- **WHAT YOU WILL DO**
Say how many lines in the listing below contain the word "framed". Give the number alone.

- **SUPPLIED INFORMATION**
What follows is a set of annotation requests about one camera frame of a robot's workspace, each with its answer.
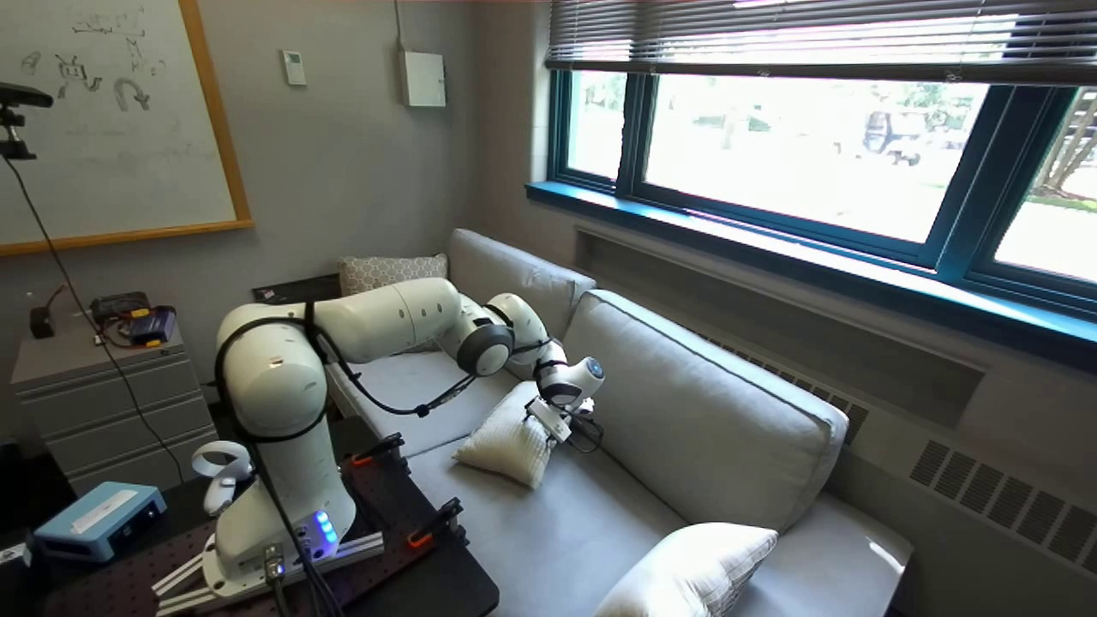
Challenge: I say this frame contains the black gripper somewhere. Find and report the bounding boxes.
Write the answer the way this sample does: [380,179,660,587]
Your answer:
[520,394,598,454]

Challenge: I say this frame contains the cream striped cushion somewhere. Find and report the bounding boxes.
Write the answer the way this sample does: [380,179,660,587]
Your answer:
[593,519,781,617]
[454,378,566,495]

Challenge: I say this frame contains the grey fabric couch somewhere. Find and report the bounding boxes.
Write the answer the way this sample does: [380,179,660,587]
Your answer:
[322,222,919,617]

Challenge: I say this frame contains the orange black clamp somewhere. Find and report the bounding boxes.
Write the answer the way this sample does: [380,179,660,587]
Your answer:
[338,428,409,472]
[404,495,468,557]

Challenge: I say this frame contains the black robot table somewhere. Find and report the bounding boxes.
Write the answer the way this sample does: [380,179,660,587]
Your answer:
[39,428,505,617]

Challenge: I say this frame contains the grey lattice patterned cushion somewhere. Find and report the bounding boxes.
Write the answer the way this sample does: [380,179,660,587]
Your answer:
[336,250,454,300]

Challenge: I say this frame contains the white VR controller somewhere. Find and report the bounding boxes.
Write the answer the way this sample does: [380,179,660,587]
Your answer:
[189,440,258,519]

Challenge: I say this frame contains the wide teal framed window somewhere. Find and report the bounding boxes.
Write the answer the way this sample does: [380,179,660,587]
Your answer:
[524,61,1097,349]

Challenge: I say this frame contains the black orange gadget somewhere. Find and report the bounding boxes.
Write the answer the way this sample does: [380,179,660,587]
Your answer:
[89,287,185,354]

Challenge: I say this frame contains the grey filing cabinet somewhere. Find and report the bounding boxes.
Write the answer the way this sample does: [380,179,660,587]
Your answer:
[8,318,220,495]

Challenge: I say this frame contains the slatted window blind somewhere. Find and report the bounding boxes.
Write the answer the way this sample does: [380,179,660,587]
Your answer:
[546,0,1097,87]

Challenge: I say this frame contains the baseboard radiator grille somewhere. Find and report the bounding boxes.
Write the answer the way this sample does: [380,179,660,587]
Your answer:
[906,435,1097,580]

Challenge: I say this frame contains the light blue box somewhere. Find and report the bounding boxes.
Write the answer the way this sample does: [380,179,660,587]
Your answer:
[32,478,170,565]

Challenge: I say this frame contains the small black item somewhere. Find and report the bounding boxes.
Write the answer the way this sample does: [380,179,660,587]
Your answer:
[26,285,66,342]

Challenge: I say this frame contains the wood framed whiteboard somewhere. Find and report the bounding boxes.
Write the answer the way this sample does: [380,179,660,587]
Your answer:
[0,0,258,261]

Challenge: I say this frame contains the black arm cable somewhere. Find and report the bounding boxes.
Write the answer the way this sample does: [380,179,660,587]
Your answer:
[208,300,609,456]

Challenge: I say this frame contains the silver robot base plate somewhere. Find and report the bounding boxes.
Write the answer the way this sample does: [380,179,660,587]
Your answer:
[150,526,392,611]

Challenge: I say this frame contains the white wall box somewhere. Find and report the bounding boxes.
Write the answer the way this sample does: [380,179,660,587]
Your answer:
[392,0,454,115]

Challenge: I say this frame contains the thin black camera cable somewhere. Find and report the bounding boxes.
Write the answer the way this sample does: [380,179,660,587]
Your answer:
[0,152,193,485]

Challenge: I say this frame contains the white wall thermostat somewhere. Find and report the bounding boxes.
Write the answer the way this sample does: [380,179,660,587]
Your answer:
[277,46,313,93]

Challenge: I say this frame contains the black camera on stand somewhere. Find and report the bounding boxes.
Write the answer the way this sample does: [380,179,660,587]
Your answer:
[0,78,60,166]

- **WRITTEN ANSWER**
2